- [What this task involves] This exercise asks for every record to be output again exactly.
::::::::::
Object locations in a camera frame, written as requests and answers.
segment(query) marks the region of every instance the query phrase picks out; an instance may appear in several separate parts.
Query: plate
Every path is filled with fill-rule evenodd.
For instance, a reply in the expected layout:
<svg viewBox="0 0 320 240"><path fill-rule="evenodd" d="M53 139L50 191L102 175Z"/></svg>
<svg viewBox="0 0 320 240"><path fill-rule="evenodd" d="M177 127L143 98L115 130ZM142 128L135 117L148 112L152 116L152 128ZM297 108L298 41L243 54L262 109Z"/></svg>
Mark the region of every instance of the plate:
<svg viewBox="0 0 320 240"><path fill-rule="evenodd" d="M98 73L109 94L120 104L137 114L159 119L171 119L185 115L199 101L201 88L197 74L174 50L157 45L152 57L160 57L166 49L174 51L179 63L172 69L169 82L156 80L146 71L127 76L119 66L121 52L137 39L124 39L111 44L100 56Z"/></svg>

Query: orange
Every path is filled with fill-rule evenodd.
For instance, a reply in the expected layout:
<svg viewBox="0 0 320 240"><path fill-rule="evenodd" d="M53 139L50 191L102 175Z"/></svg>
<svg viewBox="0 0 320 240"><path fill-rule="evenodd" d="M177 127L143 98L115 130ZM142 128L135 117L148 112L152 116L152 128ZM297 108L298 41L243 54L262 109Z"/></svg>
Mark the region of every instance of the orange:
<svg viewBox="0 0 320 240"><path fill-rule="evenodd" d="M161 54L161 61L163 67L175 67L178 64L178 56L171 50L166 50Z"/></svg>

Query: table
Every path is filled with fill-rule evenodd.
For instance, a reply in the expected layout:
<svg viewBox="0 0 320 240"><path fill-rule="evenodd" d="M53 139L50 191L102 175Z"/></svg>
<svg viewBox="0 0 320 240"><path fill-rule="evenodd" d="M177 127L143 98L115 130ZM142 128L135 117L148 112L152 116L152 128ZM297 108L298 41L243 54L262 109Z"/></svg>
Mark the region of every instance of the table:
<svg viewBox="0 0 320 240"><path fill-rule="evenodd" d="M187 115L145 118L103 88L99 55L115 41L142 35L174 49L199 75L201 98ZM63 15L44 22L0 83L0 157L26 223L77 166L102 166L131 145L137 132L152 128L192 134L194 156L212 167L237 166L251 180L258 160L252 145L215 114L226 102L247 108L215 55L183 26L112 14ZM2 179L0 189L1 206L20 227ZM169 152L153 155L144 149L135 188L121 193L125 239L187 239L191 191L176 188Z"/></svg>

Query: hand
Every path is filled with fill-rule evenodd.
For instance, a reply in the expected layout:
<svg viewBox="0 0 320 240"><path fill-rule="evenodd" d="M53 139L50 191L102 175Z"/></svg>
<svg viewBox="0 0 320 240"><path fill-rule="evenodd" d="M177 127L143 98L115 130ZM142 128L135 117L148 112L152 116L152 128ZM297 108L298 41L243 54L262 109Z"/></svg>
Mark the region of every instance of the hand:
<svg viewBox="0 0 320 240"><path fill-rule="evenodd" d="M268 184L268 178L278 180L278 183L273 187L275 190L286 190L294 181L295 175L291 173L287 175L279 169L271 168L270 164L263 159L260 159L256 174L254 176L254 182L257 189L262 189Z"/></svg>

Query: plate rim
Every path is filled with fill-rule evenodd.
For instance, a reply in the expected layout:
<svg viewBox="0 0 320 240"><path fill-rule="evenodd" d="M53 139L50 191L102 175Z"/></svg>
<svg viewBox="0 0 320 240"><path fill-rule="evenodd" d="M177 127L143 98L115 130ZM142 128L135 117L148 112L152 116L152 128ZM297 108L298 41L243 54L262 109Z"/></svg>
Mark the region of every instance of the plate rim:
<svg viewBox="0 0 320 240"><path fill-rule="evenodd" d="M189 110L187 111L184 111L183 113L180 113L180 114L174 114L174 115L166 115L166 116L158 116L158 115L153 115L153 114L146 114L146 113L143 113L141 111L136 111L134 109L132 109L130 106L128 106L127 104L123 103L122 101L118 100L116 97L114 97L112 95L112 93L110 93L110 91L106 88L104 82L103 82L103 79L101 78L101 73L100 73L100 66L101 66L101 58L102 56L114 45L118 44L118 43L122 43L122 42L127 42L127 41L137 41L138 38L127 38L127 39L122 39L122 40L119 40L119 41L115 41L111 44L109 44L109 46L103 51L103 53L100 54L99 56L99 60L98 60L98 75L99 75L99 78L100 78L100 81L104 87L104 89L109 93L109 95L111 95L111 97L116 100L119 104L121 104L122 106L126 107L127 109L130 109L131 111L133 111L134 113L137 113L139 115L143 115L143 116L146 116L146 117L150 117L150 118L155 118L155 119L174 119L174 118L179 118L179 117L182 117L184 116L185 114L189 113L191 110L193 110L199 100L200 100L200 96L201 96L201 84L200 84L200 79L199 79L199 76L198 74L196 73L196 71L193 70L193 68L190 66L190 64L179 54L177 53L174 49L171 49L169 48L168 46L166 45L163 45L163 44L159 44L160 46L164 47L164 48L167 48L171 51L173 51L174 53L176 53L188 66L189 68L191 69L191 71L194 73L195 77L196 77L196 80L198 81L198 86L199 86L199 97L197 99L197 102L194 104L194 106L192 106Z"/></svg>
::::::::::
- [Response to the task]
Object locations in a camera frame, written as requests and answers.
segment(query) marks the region of every instance the query phrase picks out; an instance may appear in several separate parts.
Query: plate
Every path is filled with fill-rule evenodd.
For instance, a reply in the expected layout:
<svg viewBox="0 0 320 240"><path fill-rule="evenodd" d="M53 139L50 191L102 175Z"/></svg>
<svg viewBox="0 0 320 240"><path fill-rule="evenodd" d="M177 127L143 98L115 130ZM142 128L135 117L148 112L152 116L152 128ZM297 108L298 41L243 54L262 109Z"/></svg>
Mark the region of every instance of the plate:
<svg viewBox="0 0 320 240"><path fill-rule="evenodd" d="M98 73L109 94L120 104L137 114L159 119L171 119L185 115L199 101L201 88L197 74L174 50L157 45L152 57L160 57L166 49L174 51L179 63L172 69L169 82L156 80L146 71L127 76L119 66L121 52L137 39L124 39L111 44L100 56Z"/></svg>

Query: orange
Every path is filled with fill-rule evenodd.
For instance, a reply in the expected layout:
<svg viewBox="0 0 320 240"><path fill-rule="evenodd" d="M53 139L50 191L102 175Z"/></svg>
<svg viewBox="0 0 320 240"><path fill-rule="evenodd" d="M177 127L143 98L115 130ZM142 128L135 117L148 112L152 116L152 128ZM297 108L298 41L243 54L262 109Z"/></svg>
Mark the region of every instance of the orange:
<svg viewBox="0 0 320 240"><path fill-rule="evenodd" d="M161 54L161 61L163 67L175 67L178 64L178 56L171 50L166 50Z"/></svg>

Query: table
Every path is filled with fill-rule evenodd.
For instance, a reply in the expected layout:
<svg viewBox="0 0 320 240"><path fill-rule="evenodd" d="M53 139L50 191L102 175Z"/></svg>
<svg viewBox="0 0 320 240"><path fill-rule="evenodd" d="M177 127L143 98L115 130ZM142 128L135 117L148 112L152 116L152 128ZM297 108L298 41L243 54L262 109Z"/></svg>
Mark the region of every instance of the table:
<svg viewBox="0 0 320 240"><path fill-rule="evenodd" d="M187 115L145 118L103 88L99 55L115 41L142 35L174 49L199 75L201 98ZM63 15L44 22L0 83L0 157L26 223L77 166L102 166L131 145L137 132L152 128L192 134L194 156L212 167L237 166L251 180L258 160L252 145L215 114L226 102L247 108L215 55L183 26L112 14ZM2 179L0 189L1 206L20 227ZM169 152L153 155L144 149L135 188L121 193L125 239L187 239L191 191L176 188Z"/></svg>

Query: hand
Every path is filled with fill-rule evenodd.
For instance, a reply in the expected layout:
<svg viewBox="0 0 320 240"><path fill-rule="evenodd" d="M53 139L50 191L102 175Z"/></svg>
<svg viewBox="0 0 320 240"><path fill-rule="evenodd" d="M177 127L143 98L115 130ZM142 128L135 117L148 112L152 116L152 128ZM297 108L298 41L243 54L262 109Z"/></svg>
Mark the region of every instance of the hand:
<svg viewBox="0 0 320 240"><path fill-rule="evenodd" d="M268 184L268 178L278 180L278 183L273 187L275 190L286 190L294 181L295 175L291 173L287 175L279 169L271 168L270 164L263 159L260 159L256 174L254 176L254 182L257 189L262 189Z"/></svg>

Query: plate rim
Every path is filled with fill-rule evenodd.
For instance, a reply in the expected layout:
<svg viewBox="0 0 320 240"><path fill-rule="evenodd" d="M53 139L50 191L102 175Z"/></svg>
<svg viewBox="0 0 320 240"><path fill-rule="evenodd" d="M177 127L143 98L115 130ZM142 128L135 117L148 112L152 116L152 128ZM297 108L298 41L243 54L262 109Z"/></svg>
Mark the region of every instance of the plate rim:
<svg viewBox="0 0 320 240"><path fill-rule="evenodd" d="M189 110L187 111L184 111L183 113L180 113L180 114L174 114L174 115L166 115L166 116L158 116L158 115L153 115L153 114L146 114L146 113L143 113L141 111L136 111L134 109L132 109L130 106L128 106L127 104L123 103L122 101L118 100L116 97L114 97L112 95L112 93L110 93L110 91L106 88L104 82L103 82L103 79L101 78L101 73L100 73L100 66L101 66L101 58L102 56L114 45L118 44L118 43L122 43L122 42L127 42L127 41L137 41L138 38L127 38L127 39L122 39L122 40L119 40L119 41L115 41L111 44L109 44L109 46L103 51L103 53L100 54L99 56L99 60L98 60L98 75L99 75L99 78L100 78L100 81L104 87L104 89L109 93L109 95L111 95L111 97L116 100L119 104L121 104L122 106L126 107L127 109L130 109L131 111L133 111L134 113L137 113L139 115L143 115L143 116L146 116L146 117L150 117L150 118L155 118L155 119L174 119L174 118L179 118L179 117L182 117L184 116L185 114L189 113L191 110L193 110L199 100L200 100L200 96L201 96L201 84L200 84L200 79L199 79L199 76L198 74L196 73L196 71L193 70L193 68L190 66L190 64L179 54L177 53L174 49L171 49L169 48L168 46L166 45L163 45L163 44L159 44L160 46L164 47L164 48L167 48L171 51L173 51L174 53L176 53L188 66L189 68L191 69L191 71L194 73L195 77L196 77L196 80L198 81L198 86L199 86L199 97L197 99L197 102L194 104L194 106L192 106Z"/></svg>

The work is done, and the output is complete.